Every single chicken molts a little differnt. Some will just lose a feather here and there, and you will see them laying all over, but she never really looks naked because she loses a few and grows a few, so the molt will last longer. Since she is working hard her comb may lose it's color and she may be a little more lethargic from a lack of energy.

Some hens will molt quickly. You close up the coop at night and have fully clothed hens, and in the morning you open the door to a snowstorm of feathers and several plucked and walking chicken dinners walk past you!!!!! 

Usually the quick molters may keep laying through the winter, but I have found with my older hen flock that once they molt, they are done laying until Spring when the light returns. Right now I have two hens who are 6, A small amount of 3 year olds and the rest are 2 1/2 years old. They have followed this pattern. I don't expect many eggs this Winter. I had to buy some for my Christmas baking last year. 

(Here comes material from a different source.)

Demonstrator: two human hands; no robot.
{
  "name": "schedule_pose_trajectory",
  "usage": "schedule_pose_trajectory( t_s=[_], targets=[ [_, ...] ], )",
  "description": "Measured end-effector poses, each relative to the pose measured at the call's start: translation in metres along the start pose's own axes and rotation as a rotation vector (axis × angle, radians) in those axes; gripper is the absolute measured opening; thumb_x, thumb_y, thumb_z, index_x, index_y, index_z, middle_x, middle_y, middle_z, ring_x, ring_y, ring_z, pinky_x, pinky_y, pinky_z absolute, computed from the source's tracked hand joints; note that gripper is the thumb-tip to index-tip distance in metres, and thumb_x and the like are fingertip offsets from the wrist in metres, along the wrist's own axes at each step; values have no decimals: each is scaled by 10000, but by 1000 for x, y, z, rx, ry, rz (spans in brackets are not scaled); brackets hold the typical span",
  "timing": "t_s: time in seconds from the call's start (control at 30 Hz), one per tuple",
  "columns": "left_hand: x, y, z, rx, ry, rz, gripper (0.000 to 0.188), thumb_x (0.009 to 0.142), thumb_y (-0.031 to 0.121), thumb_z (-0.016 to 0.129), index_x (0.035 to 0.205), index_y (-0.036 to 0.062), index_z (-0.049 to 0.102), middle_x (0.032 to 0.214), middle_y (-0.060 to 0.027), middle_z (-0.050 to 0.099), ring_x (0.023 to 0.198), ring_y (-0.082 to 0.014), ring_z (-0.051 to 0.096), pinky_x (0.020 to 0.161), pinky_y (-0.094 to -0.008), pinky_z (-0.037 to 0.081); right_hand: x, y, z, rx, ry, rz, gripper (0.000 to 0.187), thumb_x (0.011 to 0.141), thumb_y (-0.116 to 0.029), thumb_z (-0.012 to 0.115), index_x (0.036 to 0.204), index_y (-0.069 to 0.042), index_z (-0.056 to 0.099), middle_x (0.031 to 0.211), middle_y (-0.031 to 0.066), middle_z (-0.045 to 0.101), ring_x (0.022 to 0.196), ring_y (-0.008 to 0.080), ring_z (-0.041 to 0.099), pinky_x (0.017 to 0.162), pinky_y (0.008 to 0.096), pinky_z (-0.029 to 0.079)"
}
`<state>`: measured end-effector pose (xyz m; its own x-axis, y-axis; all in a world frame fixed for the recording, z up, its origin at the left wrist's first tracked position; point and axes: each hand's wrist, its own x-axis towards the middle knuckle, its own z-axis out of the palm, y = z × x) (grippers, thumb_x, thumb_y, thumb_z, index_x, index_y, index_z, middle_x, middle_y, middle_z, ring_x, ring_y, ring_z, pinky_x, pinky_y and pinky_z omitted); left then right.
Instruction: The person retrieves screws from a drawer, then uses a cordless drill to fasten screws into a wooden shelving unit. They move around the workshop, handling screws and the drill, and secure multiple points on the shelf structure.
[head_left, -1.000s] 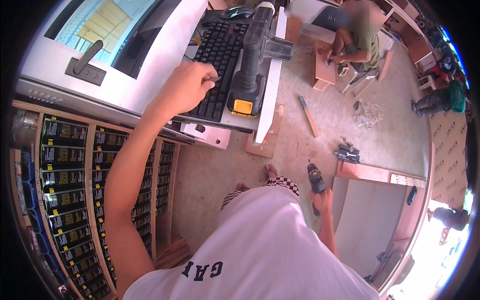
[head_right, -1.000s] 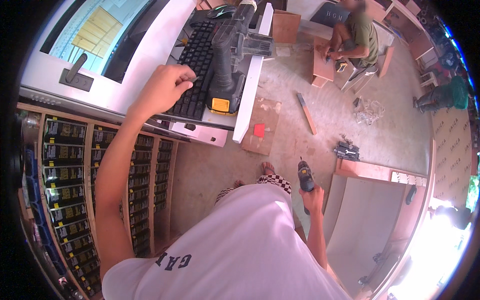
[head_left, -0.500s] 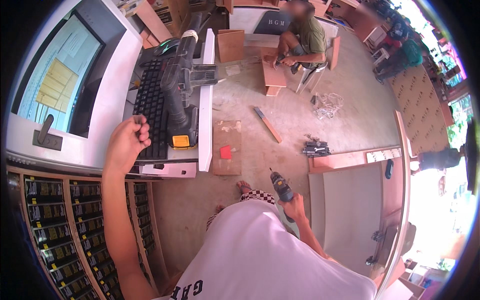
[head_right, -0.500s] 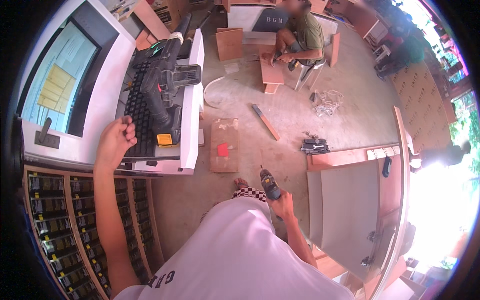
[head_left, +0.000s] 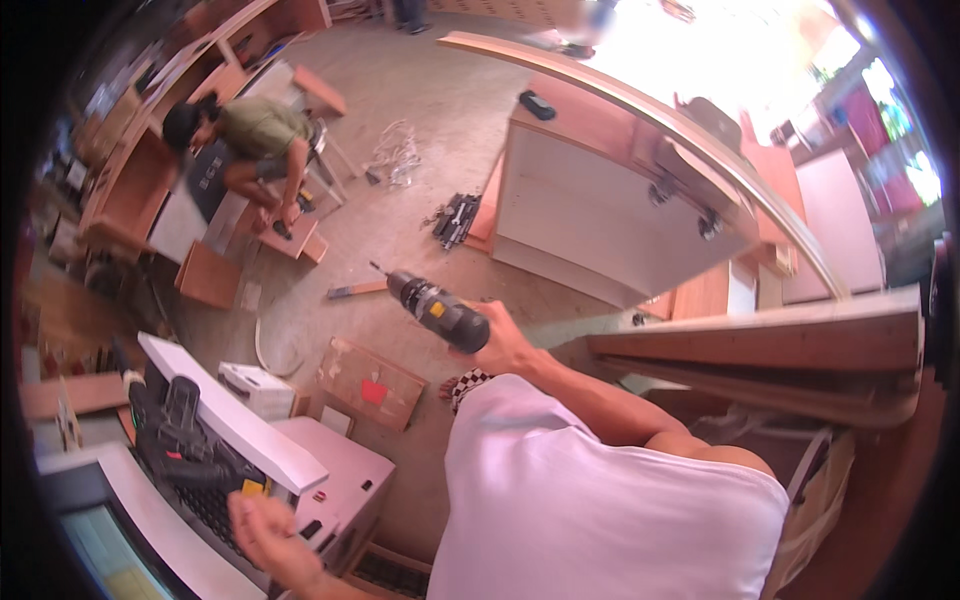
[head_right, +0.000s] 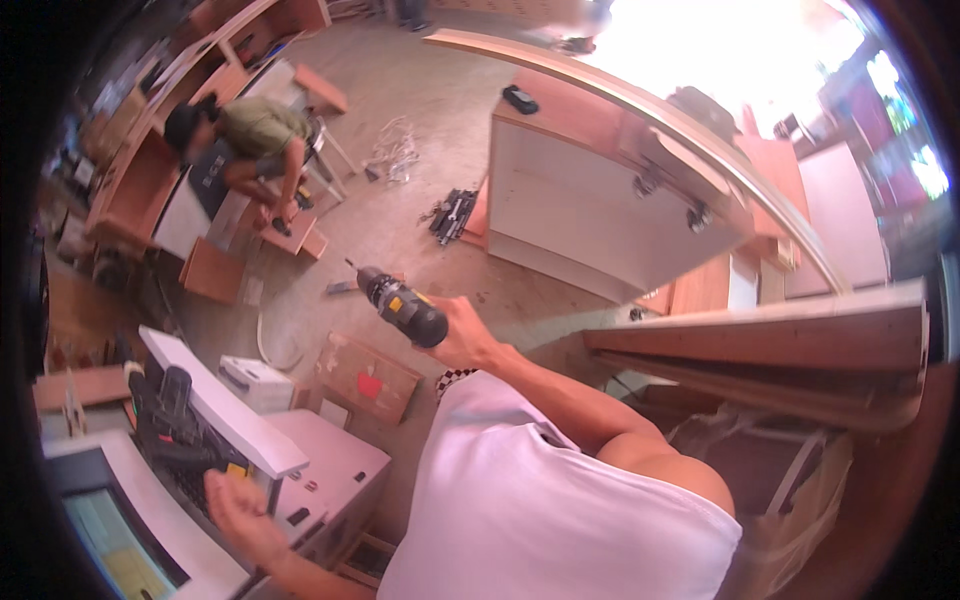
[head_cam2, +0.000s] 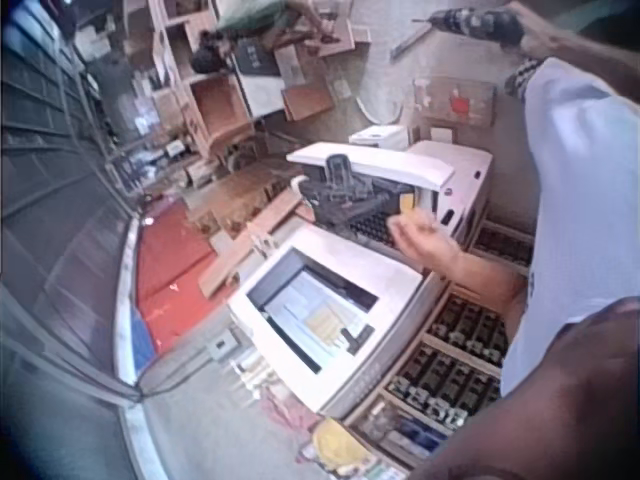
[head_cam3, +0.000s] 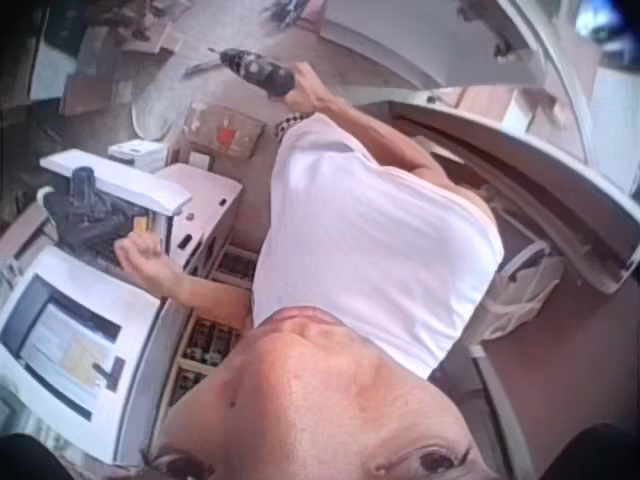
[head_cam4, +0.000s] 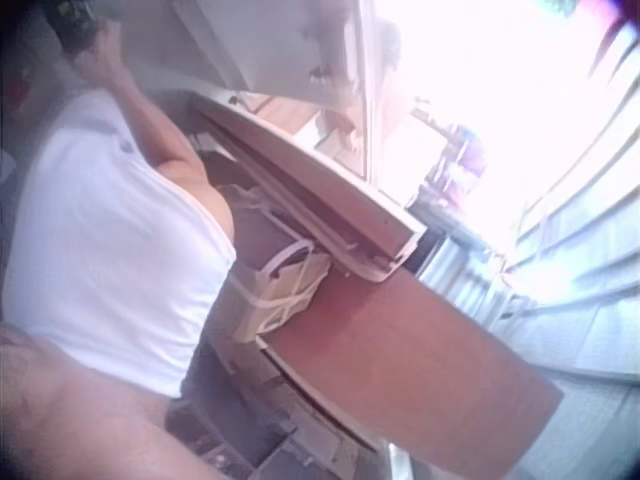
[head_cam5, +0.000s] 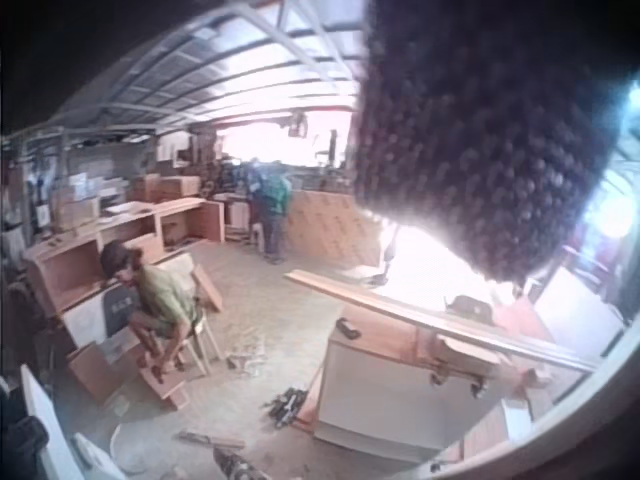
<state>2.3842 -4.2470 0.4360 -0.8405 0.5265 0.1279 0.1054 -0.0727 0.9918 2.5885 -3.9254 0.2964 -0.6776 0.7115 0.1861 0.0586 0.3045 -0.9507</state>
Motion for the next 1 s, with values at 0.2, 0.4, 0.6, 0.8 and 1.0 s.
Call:
schedule_pose_trajectory(
  t_s=[0.2, 0.4, 0.6, 0.8, 1.0],
  targets=[
    [-12, -79, 93, -264, -396, -462, 229, 1108, 183, 466, 898, 93, 478, 673, 52, 297, 570, -58, 272, 526, -243, 276, -20, -20, -109, -92, 219, -108, 335, 713, -70, 808, 1030, -30, 708, 828, 39, 705, 702, 135, 574, 726, 326, 526],
    [-6, -116, 190, -213, -498, -719, 173, 1086, 175, 451, 987, 69, 546, 739, 45, 351, 633, -52, 322, 588, -240, 319, 15, -5, -195, -369, 492, -270, 258, 762, -35, 786, 998, -19, 683, 776, 45, 670, 681, 110, 563, 685, 307, 524],
    [50, -163, 329, -40, -680, -624, 209, 1129, 182, 440, 1030, 54, 573, 746, 39, 409, 676, -66, 395, 626, -253, 386, 94, 61, -276, -391, 590, -242, 181, 875, -124, 819, 976, -52, 688, 808, 27, 663, 760, 141, 627, 700, 333, 524],
    [175, -193, 536, 389, -794, -114, 293, 1110, 227, 434, 1029, -4, 595, 788, -154, 628, 714, -257, 621, 681, -398, 485, 159, 107, -362, -30, 473, 26, 427, 918, -85, 814, 1306, -75, 635, 938, -40, 636, 883, 78, 582, 774, 286, 510],
    [277, -203, 685, 780, -565, 102, 395, 975, 340, 657, 1146, -16, 633, 1080, -294, 725, 1058, -483, 691, 907, -529, 525, 193, 148, -393, -48, 392, -96, 294, 876, -119, 832, 1121, -34, 693, 943, 12, 659, 845, 137, 606, 765, 308, 518]
  ],
)
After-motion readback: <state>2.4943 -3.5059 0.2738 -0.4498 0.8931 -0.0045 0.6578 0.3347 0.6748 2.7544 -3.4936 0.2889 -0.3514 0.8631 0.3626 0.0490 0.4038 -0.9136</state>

If you have Spring peeps, they will not molt that Fall, but will start molting the following summer and fall when they are 16 months or so. I have never gotten peeps later in the year, so I'm sure it may be different for people in the South who can get peeps at different times.


----------



## hollyosborn (Jul 8, 2012)

mine are in major moulting right now... feathers EVERYWHERE.. and the girls look horrible LOL.. plus im getting NO eggs!


----------